健康寿命延伸のための提言28 提言のエビデンス3食事6

国立高度専門医療研究センター6機関(国立がん研究センター、国立循環器病研究センター、国立精神・神経医療研究センター、国立国際医療研究センター、国立成育医療研究センター、国立長寿医療研究センター)が連携して、研究成果として「疾患横断的エビデンスに基づく健康寿命延伸のための提言(第一次)」を公開しています。提言のエビデンスの解説(第6回)を紹介します。
肉は魚と並んだ良質なたんぱく質ですが、肉に多く含まれている飽和脂肪酸を摂りすぎると生活習慣病のリスクを高めることになります。牛肉、豚肉、羊肉は赤肉と呼ばれていますが、国際的な評価では赤肉を多く摂取することによって大腸がんのリスクが確実に増加するとされています。

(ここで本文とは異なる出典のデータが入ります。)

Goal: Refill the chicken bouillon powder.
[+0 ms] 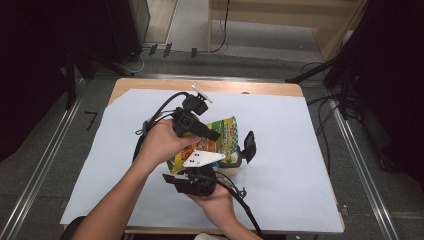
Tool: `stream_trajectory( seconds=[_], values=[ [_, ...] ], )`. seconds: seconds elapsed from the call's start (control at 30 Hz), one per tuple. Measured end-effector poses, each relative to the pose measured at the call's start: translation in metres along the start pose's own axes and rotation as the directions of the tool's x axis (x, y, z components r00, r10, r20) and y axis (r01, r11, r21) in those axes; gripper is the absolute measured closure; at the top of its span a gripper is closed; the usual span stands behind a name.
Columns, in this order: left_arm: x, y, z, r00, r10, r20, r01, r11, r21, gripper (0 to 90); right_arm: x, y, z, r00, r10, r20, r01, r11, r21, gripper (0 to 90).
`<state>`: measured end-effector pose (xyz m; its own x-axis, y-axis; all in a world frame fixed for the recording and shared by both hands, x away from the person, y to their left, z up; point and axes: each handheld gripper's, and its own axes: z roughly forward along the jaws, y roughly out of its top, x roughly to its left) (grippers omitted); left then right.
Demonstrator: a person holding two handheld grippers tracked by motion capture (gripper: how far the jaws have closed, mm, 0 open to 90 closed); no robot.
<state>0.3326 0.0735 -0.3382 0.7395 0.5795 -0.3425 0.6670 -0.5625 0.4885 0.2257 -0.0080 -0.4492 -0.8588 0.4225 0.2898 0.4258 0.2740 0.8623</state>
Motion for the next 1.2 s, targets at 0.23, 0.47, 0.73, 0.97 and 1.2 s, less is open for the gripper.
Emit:
stream_trajectory(
  seconds=[0.23, 0.47, 0.73, 0.97, 1.2],
  values=[
    [0.002, -0.002, 0.003, 0.9999, -0.009, 0.014, 0.009, 0.9998, 0.015, 76.4, -0.002, -0.006, 0.004, 1.0000, 0.001, -0.007, -0.001, 1.000, 0.013, 63.2],
    [0.005, -0.002, 0.009, 0.9994, -0.013, 0.032, 0.012, 0.9993, 0.034, 77.0, -0.005, -0.011, 0.007, 1.0000, -0.006, -0.007, 0.006, 1.000, 0.017, 62.1],
    [0.007, -0.002, 0.016, 0.9989, -0.025, 0.040, 0.023, 0.9985, 0.049, 77.9, -0.011, -0.020, 0.011, 1.0000, 0.006, -0.008, -0.006, 0.999, 0.036, 60.4],
    [0.010, -0.002, 0.020, 0.9990, -0.014, 0.041, 0.012, 0.9980, 0.062, 79.6, -0.011, -0.025, 0.015, 1.0000, 0.008, -0.006, -0.007, 0.998, 0.056, 58.1],
    [0.011, -0.003, 0.023, 0.9980, -0.017, 0.060, 0.013, 0.9977, 0.067, 80.4, -0.012, -0.032, 0.021, 1.0000, 0.003, -0.004, -0.002, 0.996, 0.089, 58.8]
  ],
)
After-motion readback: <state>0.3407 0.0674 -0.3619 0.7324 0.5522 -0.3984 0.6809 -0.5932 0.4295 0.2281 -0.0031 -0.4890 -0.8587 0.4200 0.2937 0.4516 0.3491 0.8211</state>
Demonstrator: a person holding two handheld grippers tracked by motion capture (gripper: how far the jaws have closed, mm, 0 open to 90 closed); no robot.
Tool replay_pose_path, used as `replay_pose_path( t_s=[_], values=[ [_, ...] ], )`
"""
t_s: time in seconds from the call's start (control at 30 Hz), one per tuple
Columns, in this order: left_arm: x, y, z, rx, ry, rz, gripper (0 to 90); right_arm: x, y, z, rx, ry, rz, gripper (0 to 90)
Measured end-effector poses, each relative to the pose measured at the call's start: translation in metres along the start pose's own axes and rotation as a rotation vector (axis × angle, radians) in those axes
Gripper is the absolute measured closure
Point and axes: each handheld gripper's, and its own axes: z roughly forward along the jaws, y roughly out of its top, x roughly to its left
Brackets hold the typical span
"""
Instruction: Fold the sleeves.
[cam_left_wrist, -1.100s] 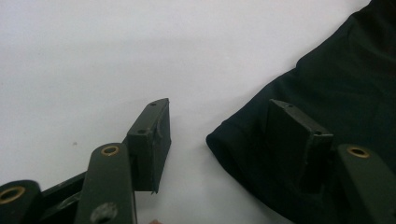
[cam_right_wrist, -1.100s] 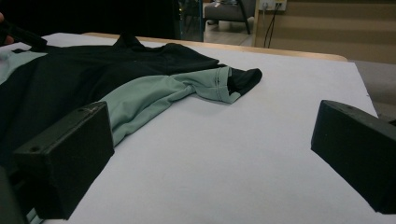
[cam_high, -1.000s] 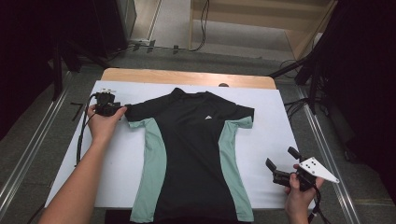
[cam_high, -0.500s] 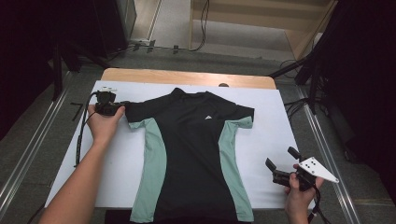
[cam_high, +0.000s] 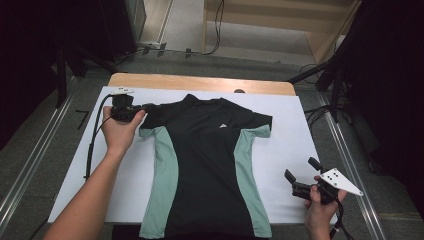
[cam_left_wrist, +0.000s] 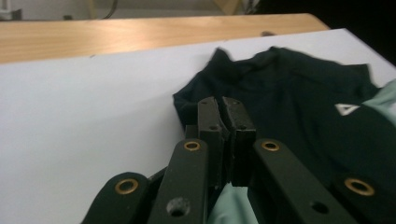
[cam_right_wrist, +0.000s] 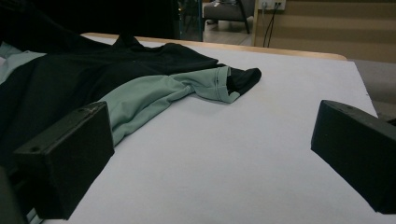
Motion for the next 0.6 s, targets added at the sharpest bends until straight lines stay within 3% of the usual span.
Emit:
replay_pose_path(
  t_s=[0.03,0.07,0.27,0.43,0.6],
  values=[
    [-0.011,0.004,0.001,-0.007,-0.026,0.015,86.8,0.000,0.000,0.000,0.001,0.001,0.001,0.0],
    [-0.011,0.004,0.001,-0.007,-0.026,0.015,86.8,0.000,0.000,0.000,0.001,0.001,0.001,0.0],
    [-0.042,0.015,0.008,-0.022,-0.088,0.063,86.7,0.000,0.000,0.000,0.000,0.002,0.002,0.0],
    [-0.068,0.021,0.023,-0.012,-0.142,0.085,86.7,0.000,0.000,0.000,0.000,0.004,0.001,0.0],
    [-0.081,0.021,0.036,0.006,-0.169,0.096,86.7,0.000,0.000,0.000,-0.001,0.006,0.005,0.0]
  ],
)
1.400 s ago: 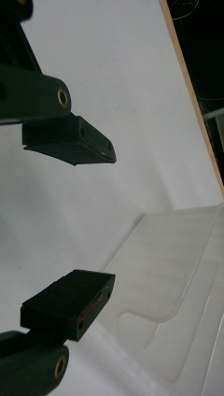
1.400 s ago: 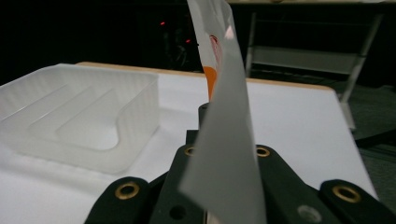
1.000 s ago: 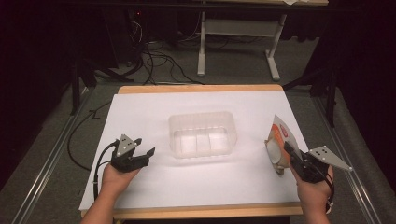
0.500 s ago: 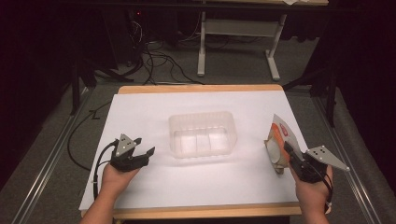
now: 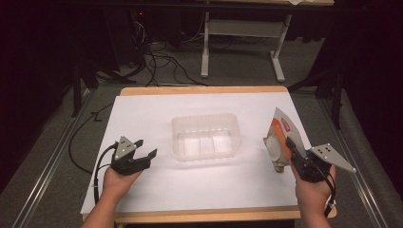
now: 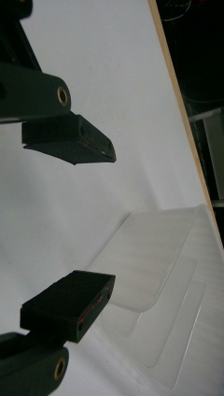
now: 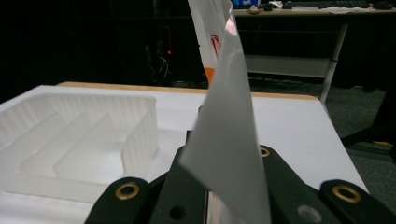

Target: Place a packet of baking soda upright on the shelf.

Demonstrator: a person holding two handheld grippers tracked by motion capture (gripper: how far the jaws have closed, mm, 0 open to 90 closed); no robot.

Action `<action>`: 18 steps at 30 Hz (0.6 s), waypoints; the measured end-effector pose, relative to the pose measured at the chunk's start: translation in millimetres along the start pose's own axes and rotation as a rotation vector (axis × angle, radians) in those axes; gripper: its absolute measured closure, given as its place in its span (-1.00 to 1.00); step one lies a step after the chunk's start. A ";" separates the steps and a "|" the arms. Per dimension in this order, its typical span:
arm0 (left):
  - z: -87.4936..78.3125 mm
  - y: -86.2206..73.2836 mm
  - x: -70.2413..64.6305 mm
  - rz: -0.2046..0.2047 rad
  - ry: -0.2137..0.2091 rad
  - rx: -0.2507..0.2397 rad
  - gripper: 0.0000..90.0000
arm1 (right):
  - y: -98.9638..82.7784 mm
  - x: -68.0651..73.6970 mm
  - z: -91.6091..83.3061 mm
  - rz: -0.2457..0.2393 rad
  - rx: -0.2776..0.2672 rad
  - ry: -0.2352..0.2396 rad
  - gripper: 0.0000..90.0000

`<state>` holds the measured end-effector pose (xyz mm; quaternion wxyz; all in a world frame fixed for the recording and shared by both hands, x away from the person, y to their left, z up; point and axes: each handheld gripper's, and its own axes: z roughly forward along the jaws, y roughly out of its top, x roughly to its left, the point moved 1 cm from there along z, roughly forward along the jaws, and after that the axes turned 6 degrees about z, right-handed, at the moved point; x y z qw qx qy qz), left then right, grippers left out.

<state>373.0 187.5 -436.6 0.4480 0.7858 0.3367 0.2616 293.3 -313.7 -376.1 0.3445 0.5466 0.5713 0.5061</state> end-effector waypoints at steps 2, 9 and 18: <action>0.6 -0.3 0.4 -0.003 -0.006 0.000 -0.22 | 3.5 2.4 2.0 0.009 -0.005 0.009 1.00; 0.7 0.4 -0.9 0.006 -0.016 -0.006 -0.23 | 19.3 16.6 10.0 0.015 -0.022 0.034 1.00; -1.5 1.1 1.0 0.004 -0.022 -0.020 -0.23 | 42.1 39.5 20.6 0.009 -0.051 0.072 1.00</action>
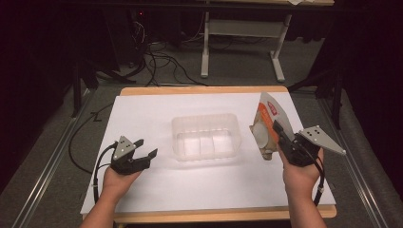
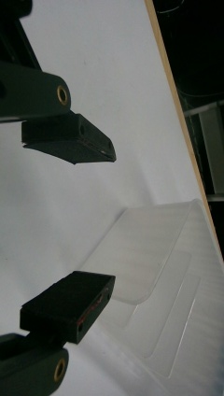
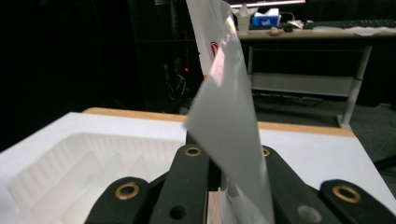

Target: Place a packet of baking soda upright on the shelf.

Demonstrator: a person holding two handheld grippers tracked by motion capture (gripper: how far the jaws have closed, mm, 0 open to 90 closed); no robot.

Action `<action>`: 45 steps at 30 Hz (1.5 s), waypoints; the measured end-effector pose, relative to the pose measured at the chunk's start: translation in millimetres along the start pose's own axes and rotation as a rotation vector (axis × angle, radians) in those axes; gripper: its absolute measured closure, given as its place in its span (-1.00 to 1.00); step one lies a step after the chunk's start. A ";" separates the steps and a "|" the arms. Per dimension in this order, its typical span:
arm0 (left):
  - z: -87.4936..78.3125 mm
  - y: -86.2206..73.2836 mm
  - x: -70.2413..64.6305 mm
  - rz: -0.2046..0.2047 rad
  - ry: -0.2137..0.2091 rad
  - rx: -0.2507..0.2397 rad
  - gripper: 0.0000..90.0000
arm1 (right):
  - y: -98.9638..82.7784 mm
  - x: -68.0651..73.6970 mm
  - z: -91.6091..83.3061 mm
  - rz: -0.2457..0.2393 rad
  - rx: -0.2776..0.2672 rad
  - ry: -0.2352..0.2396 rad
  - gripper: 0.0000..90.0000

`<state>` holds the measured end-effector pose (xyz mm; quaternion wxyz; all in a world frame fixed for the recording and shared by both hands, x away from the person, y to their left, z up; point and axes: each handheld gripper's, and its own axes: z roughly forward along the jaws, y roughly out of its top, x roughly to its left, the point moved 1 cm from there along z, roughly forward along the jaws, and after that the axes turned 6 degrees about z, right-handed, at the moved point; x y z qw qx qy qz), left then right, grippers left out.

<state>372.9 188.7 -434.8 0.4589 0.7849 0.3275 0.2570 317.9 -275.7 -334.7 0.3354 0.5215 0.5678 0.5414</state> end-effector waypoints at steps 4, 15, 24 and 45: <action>-0.3 0.0 -0.2 -0.001 -0.002 -0.002 -0.23 | 13.5 11.4 3.9 -0.010 -0.021 0.026 1.00; -1.1 -1.0 2.1 -0.014 0.001 -0.004 -0.23 | 33.3 41.5 17.4 -0.009 -0.044 0.083 1.00; -1.1 -1.3 2.6 -0.020 0.000 -0.011 -0.23 | 31.1 74.3 42.2 0.006 -0.031 0.139 1.00; -1.9 -0.4 3.5 -0.008 -0.008 -0.014 -0.23 | 13.6 110.2 86.1 -0.015 0.023 0.150 1.00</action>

日本人を対象とした研究の系統的レビューによる因果関係の評価では、赤肉や加工肉の多量摂取によって大腸がんのリスクが増加する可能性があると評価されています。日本人の6つのコホート研究を統合した大規模な解析では、男女差はあるものの、牛肉、豚肉、加工肉の摂取量が多いと、特に結腸がんのリスクが増加することが示されています。国際的な基準では赤肉の摂取量は1週間に500gを超えないように、また加工肉の摂取はできる限り少なくするように推奨されています。
ハム、ソーセージ、ベーコンなどの加工肉、フライにされた肉の消費量は近年増加しています。アメリカの女性を対象としたコホート研究で、揚げ物を毎日摂取すると死亡全体のリスクが1.1倍になることが示されています。また、フライドチキンを週1回以上摂取すると死亡全体と循環器病死亡リスクがともに1.1倍に、同様に魚のフライでともに1.1倍になります。8年間のフォローアップ期間中の赤肉・加工肉の摂取量について報告したアメリカのコホート研究では、赤肉の摂取量が1日あたり40gだった人の死亡リスクが10%増加、加工肉の摂取量が1日あたり40gだった人の死亡リスクが13%増加したと報告されています。また、6つのコホート研究を統合した解析では、加工肉や非加工赤肉の摂取量が多い人は心血管疾患や死亡のリスクが高いという研究成果がみられました。加工肉で7%、非加工肉で3%の死亡全体のリスクが増えたと報告されています。